Friday, December 13, 2013

Canada to curtail urban postal delivery, leaving rural services (apparently) in tact

Ian Austen reported on Wednesday for the NYT:  
Though Canada would become the first Group of 7 country to end all residential mail delivery in cities and older suburbs, Canada Post shares many problems with postal services in the United States and elsewhere, including rapidly declining mail volumes and high wage and pension costs. Along with the service cuts, the government-owned service said it would eliminate 8,000 jobs, mostly through attrition.
What is interesting from a ruralist perspective is what Canada plans to do about its postal service budgetary crisis:  curtail metropolitan delivery, NOT close rural post offices.  The latter, of course, is what the U.S. has periodically proposed in recent years.

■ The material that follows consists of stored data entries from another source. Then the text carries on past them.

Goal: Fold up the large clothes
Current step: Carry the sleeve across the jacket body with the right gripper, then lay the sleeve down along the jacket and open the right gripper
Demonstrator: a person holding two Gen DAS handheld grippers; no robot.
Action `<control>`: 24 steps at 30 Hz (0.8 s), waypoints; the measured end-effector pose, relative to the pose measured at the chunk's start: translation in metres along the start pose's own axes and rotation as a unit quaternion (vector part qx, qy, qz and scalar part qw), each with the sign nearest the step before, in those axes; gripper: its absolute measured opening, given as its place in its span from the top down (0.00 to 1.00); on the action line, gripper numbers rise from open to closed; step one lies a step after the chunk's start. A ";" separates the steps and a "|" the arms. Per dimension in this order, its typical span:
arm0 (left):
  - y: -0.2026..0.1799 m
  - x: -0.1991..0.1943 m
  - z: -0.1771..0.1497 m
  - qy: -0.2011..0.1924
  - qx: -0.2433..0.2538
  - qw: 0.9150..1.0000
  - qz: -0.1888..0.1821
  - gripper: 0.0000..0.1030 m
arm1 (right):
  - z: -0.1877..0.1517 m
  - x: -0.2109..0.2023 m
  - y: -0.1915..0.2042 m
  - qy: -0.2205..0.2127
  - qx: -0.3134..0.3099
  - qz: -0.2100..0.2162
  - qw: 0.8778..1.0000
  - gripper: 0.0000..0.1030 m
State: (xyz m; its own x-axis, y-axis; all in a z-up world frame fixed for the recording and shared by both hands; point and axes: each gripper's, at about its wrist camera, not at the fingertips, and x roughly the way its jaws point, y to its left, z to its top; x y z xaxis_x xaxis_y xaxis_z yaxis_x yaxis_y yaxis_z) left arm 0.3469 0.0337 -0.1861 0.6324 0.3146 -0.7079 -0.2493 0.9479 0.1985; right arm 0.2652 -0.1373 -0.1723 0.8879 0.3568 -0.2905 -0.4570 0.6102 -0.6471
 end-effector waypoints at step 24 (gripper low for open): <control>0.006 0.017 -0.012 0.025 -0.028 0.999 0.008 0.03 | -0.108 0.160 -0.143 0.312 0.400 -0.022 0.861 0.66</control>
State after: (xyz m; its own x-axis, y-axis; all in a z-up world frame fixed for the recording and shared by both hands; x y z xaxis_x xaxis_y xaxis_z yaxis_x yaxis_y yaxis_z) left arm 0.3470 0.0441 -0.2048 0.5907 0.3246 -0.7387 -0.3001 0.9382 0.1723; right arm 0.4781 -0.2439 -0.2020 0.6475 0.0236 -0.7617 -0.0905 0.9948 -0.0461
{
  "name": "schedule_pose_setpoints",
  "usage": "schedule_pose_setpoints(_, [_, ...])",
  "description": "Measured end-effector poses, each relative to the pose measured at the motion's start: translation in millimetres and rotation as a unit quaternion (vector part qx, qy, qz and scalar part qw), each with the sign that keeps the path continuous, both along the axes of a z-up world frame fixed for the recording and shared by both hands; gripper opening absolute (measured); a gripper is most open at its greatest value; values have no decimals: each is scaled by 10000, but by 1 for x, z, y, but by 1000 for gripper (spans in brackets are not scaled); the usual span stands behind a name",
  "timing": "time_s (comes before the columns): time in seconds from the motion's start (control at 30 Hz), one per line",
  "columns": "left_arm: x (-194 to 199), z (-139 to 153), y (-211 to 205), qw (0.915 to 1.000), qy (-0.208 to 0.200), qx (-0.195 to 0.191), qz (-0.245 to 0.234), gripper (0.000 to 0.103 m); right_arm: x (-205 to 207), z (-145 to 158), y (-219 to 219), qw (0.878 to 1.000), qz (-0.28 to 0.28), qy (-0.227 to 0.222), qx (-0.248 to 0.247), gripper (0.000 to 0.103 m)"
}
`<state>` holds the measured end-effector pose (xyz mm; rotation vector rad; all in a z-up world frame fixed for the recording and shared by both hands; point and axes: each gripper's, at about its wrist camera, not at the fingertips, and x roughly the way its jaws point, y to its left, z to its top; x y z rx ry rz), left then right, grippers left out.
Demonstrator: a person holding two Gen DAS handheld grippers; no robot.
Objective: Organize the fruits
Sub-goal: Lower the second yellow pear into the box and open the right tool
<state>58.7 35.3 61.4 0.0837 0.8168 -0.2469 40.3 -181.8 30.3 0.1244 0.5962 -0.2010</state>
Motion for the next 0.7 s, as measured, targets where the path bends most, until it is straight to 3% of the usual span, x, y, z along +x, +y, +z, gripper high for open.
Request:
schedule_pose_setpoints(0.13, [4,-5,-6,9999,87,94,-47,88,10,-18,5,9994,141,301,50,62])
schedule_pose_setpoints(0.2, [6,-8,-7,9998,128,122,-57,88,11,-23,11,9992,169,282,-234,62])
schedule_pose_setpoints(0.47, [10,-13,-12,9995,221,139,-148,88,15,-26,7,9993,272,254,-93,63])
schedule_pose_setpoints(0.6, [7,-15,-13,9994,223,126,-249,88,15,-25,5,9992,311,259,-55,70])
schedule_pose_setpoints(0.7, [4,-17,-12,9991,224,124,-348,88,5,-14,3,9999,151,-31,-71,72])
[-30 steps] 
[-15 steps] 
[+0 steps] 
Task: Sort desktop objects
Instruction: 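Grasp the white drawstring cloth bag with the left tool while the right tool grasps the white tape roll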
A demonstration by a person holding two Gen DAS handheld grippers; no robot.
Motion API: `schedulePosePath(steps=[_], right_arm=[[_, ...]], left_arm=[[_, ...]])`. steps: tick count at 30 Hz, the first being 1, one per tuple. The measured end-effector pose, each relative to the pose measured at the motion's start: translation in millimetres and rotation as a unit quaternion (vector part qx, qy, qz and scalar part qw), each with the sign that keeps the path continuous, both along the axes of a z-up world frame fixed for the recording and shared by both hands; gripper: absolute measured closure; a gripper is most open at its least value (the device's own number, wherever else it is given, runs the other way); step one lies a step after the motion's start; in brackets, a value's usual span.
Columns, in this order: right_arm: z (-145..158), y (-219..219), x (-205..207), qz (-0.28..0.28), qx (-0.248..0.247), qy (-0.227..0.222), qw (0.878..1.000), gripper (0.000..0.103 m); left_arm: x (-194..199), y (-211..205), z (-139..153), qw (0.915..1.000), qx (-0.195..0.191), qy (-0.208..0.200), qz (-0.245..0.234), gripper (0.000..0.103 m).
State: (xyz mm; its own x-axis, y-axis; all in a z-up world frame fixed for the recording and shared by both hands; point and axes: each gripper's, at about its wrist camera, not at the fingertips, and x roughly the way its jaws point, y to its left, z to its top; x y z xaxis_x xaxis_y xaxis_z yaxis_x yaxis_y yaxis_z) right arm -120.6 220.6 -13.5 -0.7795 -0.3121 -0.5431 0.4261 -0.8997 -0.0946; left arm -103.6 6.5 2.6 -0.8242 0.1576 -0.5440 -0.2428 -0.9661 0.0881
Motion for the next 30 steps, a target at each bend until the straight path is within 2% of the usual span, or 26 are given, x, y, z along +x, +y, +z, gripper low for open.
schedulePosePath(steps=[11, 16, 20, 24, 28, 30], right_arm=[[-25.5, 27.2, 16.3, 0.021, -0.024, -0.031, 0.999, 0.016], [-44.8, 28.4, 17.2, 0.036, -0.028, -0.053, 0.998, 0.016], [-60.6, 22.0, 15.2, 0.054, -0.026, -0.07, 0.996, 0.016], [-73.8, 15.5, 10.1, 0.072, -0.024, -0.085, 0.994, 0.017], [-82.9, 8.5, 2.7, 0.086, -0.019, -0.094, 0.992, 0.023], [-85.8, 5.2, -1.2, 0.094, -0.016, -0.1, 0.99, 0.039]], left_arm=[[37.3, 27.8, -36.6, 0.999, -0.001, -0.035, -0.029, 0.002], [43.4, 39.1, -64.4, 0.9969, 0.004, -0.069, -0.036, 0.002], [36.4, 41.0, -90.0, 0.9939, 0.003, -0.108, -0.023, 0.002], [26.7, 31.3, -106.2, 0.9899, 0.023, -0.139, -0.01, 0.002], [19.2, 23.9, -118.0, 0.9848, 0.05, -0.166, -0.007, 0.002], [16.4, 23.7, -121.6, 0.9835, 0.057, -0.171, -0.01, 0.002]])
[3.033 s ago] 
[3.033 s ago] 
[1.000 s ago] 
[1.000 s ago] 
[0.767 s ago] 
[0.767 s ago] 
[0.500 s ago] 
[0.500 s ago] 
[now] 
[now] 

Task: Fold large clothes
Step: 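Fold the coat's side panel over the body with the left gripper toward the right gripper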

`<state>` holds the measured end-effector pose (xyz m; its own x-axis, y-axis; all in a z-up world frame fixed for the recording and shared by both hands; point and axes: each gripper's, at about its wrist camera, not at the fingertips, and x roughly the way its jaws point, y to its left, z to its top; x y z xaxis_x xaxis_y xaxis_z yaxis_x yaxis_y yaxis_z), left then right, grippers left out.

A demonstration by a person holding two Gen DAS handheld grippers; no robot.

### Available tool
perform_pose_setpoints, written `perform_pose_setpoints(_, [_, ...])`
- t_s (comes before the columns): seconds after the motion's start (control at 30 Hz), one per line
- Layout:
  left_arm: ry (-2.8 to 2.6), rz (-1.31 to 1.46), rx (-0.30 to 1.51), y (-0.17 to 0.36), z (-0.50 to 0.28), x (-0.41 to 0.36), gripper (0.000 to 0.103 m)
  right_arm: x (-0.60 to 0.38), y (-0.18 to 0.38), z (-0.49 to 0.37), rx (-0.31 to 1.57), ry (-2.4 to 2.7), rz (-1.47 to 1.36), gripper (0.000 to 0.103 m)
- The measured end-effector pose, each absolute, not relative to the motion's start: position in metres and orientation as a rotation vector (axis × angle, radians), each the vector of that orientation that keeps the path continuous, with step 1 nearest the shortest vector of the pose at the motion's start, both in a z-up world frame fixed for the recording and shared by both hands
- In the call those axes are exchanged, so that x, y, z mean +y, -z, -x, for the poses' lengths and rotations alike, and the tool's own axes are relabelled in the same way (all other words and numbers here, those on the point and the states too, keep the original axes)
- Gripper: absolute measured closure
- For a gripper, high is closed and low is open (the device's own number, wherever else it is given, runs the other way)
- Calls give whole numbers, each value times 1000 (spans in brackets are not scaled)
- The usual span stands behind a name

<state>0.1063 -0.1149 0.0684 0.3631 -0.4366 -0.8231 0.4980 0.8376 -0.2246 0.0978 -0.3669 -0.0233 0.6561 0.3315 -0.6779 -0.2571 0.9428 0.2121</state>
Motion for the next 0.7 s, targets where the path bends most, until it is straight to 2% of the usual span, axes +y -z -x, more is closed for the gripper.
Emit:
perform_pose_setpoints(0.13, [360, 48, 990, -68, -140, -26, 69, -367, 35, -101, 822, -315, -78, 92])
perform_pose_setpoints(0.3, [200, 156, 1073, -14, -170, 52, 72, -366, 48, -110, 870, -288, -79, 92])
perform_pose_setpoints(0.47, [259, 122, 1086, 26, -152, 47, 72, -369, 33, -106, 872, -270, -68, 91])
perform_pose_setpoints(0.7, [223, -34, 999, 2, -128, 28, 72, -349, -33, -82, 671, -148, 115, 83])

Read more herehere, here, and here, for example.  What's odd about this news report--especially in light of the relatively recent controversy over rural post office closures in the United States--is that Austen's report never mentions the rural at all.  The implication, I guess, is that rural service will not be affected.  Or maybe it is just so unimportant as not to be worthy of mention. Hmmm.

Rather Austen quotes Professor Dwayne Winseck, who teaches communications at Carleton University in Ottawa, for a more general proposition--that the decision to end postal delivery is a "pivotal moment" in Canadian history:  
The whole notion of a universal correspondence service is a pretty important one. It’s quite a comedown for a national postal system.